After Blatter's account tweeted, "So what if I took money from Qatari prince? I am the family's bread earner," the message was retweeted at least a thousand times — including by the FIFA World Cup account, which had also been hacked.
That and other messages have since been removed, but not before they were compiled by sports site NESN. One of the final messages was a claim of responsibility by the Syrian Electronic Army, which has previously hacked accounts belonging to the BBC, CBS, and NPR.
Also on Monday, FIFA's Independent Governance Committee, a panel of anti-corruption advisers, lost member Alexandra Wrage, whose Trace International helps groups fight bribery.
In a Forbes piece this morning, Wrage writes that the panel, formed to restore public confidence in FIFA, "has done little more than polish the veneer on an outdated men's club."
The Independent Governance Committee has pushed for full disclosure of salaries and bonuses for FIFA's executives, as well as more transparency in its selection process for tournaments.
Wrage told Bloomberg on Monday that she resigned from the panel "because it was not having any impact." She added: "It's been the least productive project I've ever been involved in.
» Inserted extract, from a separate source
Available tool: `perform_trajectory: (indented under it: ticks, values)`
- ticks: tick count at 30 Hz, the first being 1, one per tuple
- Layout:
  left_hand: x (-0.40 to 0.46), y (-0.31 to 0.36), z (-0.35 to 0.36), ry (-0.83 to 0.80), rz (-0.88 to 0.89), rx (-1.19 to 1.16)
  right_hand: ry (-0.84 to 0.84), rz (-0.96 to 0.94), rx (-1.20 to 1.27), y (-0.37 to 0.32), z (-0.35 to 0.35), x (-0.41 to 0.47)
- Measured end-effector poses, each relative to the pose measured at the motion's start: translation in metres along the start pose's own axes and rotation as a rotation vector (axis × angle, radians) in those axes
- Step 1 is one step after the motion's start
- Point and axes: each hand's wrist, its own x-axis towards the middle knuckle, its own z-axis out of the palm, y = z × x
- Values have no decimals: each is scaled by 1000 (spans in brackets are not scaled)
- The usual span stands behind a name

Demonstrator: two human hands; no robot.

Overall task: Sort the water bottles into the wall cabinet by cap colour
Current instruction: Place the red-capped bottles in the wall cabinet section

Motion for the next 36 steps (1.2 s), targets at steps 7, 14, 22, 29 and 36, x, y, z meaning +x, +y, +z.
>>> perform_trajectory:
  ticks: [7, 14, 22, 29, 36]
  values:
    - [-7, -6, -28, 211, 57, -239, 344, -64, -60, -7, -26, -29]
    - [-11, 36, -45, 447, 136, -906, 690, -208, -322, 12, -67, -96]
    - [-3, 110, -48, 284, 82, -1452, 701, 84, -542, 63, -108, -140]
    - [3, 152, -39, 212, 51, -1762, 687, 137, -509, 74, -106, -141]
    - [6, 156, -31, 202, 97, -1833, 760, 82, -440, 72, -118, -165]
There's no doubt about that."
Wrage quit after serving on the reform panel for more than a year. She told the news service she was frustrated that the committee wasn't able to get its recommendations onto the agenda for FIFA's upcoming congress at the end of May.
And she writes in Forbes that FIFA, which has faced calls to institute term limits and reform its internal voting process, has no reason to change.
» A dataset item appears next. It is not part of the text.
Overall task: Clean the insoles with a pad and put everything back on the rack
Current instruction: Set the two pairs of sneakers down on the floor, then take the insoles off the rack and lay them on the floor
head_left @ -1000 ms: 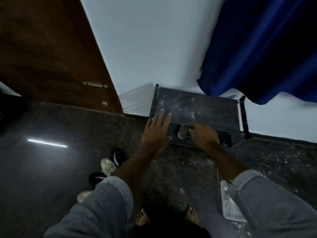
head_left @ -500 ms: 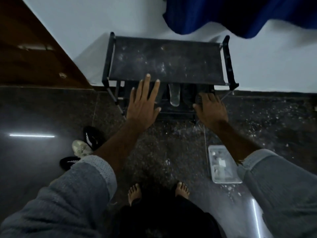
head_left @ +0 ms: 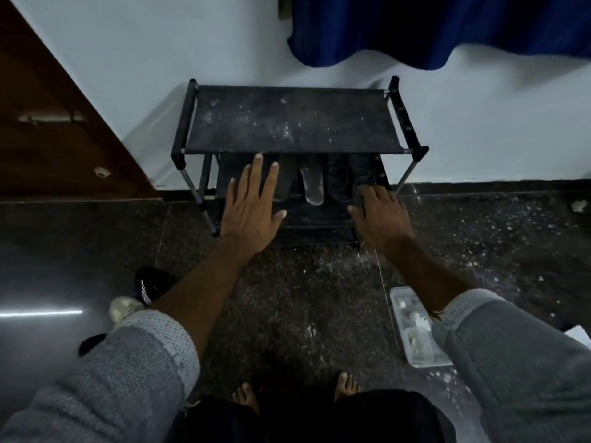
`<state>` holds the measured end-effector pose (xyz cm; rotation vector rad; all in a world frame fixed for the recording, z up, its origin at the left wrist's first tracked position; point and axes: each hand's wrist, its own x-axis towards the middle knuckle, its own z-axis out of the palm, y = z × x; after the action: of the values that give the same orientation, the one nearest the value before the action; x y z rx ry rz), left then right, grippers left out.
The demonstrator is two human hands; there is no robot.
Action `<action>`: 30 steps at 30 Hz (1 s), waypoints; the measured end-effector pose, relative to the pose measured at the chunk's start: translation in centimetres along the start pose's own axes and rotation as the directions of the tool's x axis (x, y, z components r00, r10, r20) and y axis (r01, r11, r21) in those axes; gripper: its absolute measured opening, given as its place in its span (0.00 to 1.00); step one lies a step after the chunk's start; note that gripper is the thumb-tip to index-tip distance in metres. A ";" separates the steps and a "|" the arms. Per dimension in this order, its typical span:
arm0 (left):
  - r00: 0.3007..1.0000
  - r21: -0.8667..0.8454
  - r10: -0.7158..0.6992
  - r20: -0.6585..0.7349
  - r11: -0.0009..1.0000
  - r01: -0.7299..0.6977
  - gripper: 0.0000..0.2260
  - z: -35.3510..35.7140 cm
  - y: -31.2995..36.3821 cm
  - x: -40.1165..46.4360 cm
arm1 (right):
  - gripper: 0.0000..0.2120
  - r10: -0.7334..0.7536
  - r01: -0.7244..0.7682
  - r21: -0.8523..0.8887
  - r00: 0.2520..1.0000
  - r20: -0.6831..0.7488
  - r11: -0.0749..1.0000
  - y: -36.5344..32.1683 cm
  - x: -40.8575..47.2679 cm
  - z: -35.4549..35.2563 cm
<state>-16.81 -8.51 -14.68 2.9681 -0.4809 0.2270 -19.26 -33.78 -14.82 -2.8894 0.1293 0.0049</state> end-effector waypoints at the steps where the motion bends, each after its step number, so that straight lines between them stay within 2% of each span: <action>1: 1.000 0.000 -0.006 -0.014 1.000 0.006 0.39 -0.2 0.1 -0.5 | 0.25 0.000 0.000 0.003 1.000 -0.018 1.000 0.0 -0.3 -0.2; 3: 0.999 -0.011 -0.015 -0.034 1.000 0.014 0.38 -0.5 0.6 -2.1 | 0.25 0.003 -0.003 0.013 0.999 -0.044 1.000 -0.1 -1.5 -0.6; 7: 0.999 -0.030 -0.038 0.017 0.999 0.038 0.37 -1.6 2.0 -6.0 | 0.24 0.021 -0.020 0.028 1.000 -0.024 0.999 -0.1 -5.3 -1.0; 13: 0.997 -0.099 -0.063 -0.033 0.993 0.059 0.34 -3.7 3.7 -7.7 | 0.19 0.066 -0.061 0.083 0.996 -0.062 0.995 -0.1 -8.7 -2.4; 18: 0.996 -0.161 -0.090 -0.010 0.983 0.088 0.31 -0.9 4.0 -7.8 | 0.18 0.120 -0.112 0.193 0.992 -0.034 0.975 0.7 -8.7 -0.1; 23: 0.989 -0.214 -0.135 0.063 0.966 0.145 0.27 3.3 3.9 -5.3 | 0.13 0.271 -0.278 0.360 0.960 0.071 0.891 1.8 -5.8 4.6; 26: 0.959 -0.344 -0.214 0.187 0.900 0.269 0.21 5.7 5.1 -2.6 | 0.10 0.367 -0.374 0.472 0.923 0.111 0.798 2.8 -3.1 6.5; 30: 0.877 -0.518 -0.330 0.348 0.713 0.473 0.18 9.2 7.4 2.2 | 0.16 0.484 -0.472 0.576 0.863 0.146 0.668 4.9 1.8 8.8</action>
<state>-15.91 -17.49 -22.58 2.3870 0.0986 -0.2780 -17.87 -36.46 -24.62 -2.1399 0.7556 0.0264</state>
"The only entity capable of insisting on transparency at FIFA is the Swiss government," she says, "to which FIFA's unapologetic opacity should be as embarrassing as its $1.4 billion in tax-free reserves are interesting. I hope they will act."
Many expect Blatter to declare the reform committee's work completed after next month's congress, deeming it a success.
The most recent developments follow close on the heels of a report by CONCACAF's Integrity Committee, in which it laid out a number of accusations against former FIFA Executive Committee members Jack Warner and Chuck Blazer, who had been top executives at CONCACAF until 2011.